Behind this gate is a Porsche from the world of racing. Lightweight design is a common means of optimising the vehicle in this field. Glass and/or carbon fibre-reinforced plastics are often used. The Bioconcept Car takes a different approach. Plastics reinforced with natural fibre material are used for the bonnet, the doors and the rear spoiler. The Porsche Cayman GT4 with over 400 hp and a top speed of 275 km/h serves as the basis. The 1,300 kg Porsche has to compete in its class against vehicles such as the KTM X-Bow GT4 or McLaren 570S GT4, while BMW and Mercedes-AMG are also used in the GT4.
Fibre-reinforced plastics have been used in the automotive industry for decades. Natural fibres have also been used in vehicles such as Ford's Soybean Car. In racing, such materials have not been used at all, if at all, which gives the Bioconcept Car a unique selling point. The flax fibres used in the car have a high lightweight potential due to their low density of max. 1.5 g/cm³; compared to glass fibres, they are about half as light. Flax fibres can also be compared to glass fibres in terms of mechanical properties, as the fibres have a similar modulus of elasticity. However, the tensile strength differs significantly, with flax fibre only withstanding about half the tension.

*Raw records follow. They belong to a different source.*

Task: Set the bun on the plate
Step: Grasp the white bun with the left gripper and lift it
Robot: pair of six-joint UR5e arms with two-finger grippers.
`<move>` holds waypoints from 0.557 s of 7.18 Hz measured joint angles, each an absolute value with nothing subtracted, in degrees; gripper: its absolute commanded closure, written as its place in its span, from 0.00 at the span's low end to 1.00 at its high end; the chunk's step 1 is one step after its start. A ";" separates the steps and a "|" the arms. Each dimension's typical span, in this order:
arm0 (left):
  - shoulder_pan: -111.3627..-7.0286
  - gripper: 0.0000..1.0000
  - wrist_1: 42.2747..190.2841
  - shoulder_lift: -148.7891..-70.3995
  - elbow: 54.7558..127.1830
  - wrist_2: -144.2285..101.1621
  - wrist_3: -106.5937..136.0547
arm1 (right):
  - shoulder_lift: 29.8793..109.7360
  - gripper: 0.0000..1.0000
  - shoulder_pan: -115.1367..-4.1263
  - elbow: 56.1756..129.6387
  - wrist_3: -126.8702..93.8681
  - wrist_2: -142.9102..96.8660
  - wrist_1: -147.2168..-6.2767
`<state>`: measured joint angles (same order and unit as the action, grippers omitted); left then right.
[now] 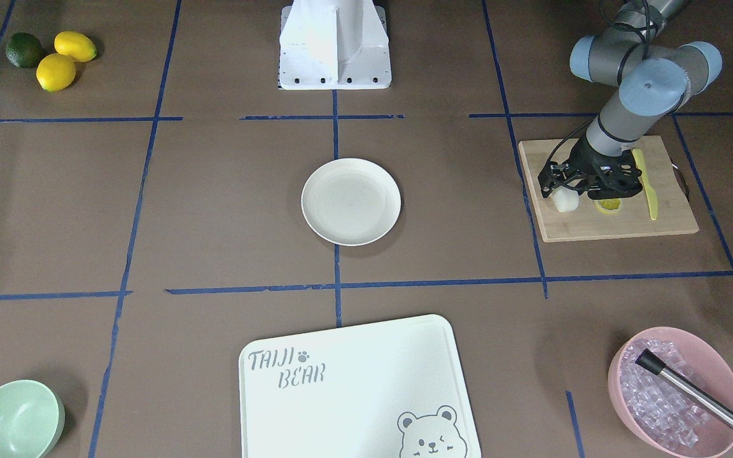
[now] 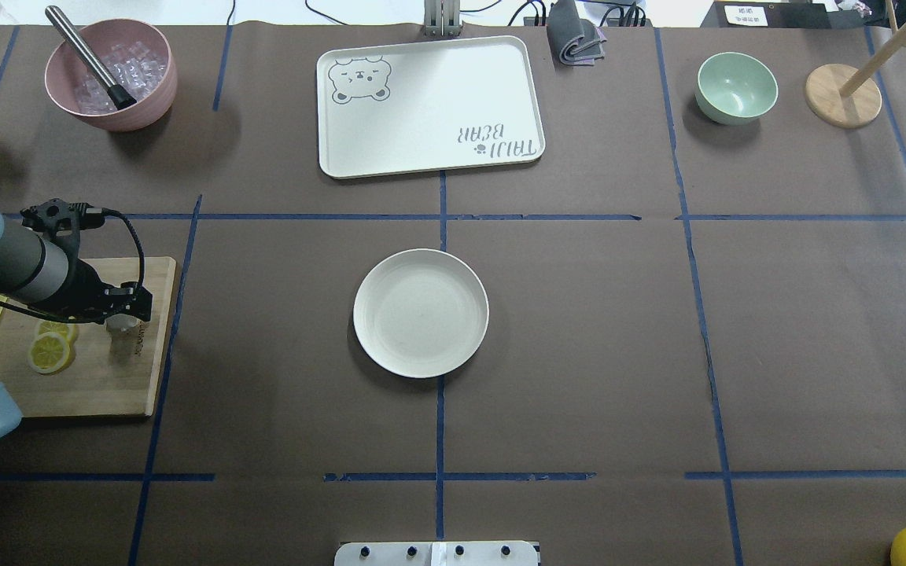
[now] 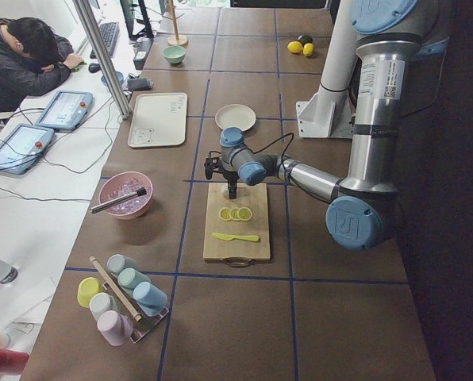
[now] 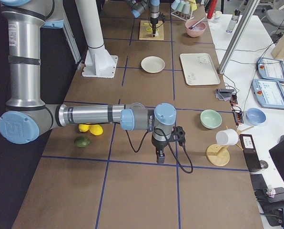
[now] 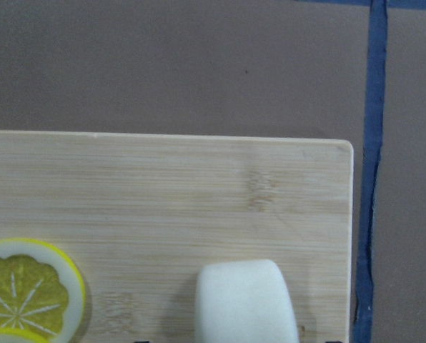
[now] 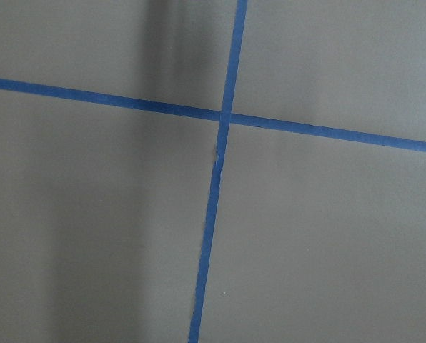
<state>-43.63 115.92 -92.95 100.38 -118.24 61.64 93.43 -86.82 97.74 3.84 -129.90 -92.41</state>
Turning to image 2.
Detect cream round plate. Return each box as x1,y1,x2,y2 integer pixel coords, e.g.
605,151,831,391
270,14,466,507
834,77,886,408
352,248,490,379

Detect lemon slice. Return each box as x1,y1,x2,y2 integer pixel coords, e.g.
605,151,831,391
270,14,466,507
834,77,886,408
33,320,79,344
28,331,75,375

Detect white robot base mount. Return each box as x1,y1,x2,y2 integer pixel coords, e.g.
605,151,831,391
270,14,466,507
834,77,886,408
333,540,542,565

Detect black box white label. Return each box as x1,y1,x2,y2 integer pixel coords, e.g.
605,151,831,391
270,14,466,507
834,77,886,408
701,0,886,29

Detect bamboo cutting board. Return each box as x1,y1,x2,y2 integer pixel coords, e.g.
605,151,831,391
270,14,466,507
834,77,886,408
0,255,179,417

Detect white bear tray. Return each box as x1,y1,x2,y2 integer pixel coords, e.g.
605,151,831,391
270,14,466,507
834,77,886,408
316,35,546,179

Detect clear ice cubes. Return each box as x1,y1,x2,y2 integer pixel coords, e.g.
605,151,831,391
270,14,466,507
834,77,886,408
73,42,168,115

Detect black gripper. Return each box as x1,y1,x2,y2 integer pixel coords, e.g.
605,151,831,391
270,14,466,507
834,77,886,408
20,198,153,323

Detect middle lemon slice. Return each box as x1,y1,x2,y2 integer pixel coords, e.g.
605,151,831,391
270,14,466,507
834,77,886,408
33,320,79,344

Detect grey metal bracket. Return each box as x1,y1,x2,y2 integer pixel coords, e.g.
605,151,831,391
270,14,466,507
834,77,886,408
423,0,462,37

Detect grey folded cloth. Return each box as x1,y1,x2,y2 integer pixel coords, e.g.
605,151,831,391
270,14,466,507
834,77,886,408
546,1,606,67

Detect bottom lemon slice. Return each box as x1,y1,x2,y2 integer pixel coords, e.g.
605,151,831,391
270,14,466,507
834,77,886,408
28,331,75,375

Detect wooden stand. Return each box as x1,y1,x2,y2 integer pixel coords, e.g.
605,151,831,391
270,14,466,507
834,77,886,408
803,1,906,129

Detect pink bowl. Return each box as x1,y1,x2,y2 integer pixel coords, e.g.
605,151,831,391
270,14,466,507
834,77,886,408
44,19,179,132

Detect green bowl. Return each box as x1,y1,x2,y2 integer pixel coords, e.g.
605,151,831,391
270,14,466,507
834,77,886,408
695,53,779,126

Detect metal rod black tip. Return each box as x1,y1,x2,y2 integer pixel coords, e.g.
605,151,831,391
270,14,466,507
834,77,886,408
44,5,137,110

Due to the increasing interest in sustainable and environmentally friendly products, more and more CO2 neutral or CO2 reduced products have to be developed. The use of natural fibres makes it possible to bind CO2 in products and, with the additional use of biodegradable matrix material, to guarantee complete degradability. Thus, the natural fibre composite material used is becoming increasingly important. This vehicle shows that the idea of sustainability also plays a role in racing. Perhaps one day, a racing series consisting of vehicles with biodegradable body elements will even be possible.
The Lightweighting Effect
The low density of flax fibre and other natural fibres makes them suitable for lightweight construction applications. Unfortunately, however, natural fibres have much worse mechanical properties than the current favourite, carbon fibre. The idea of sustainability is currently still the driving force behind the use of natural fibres.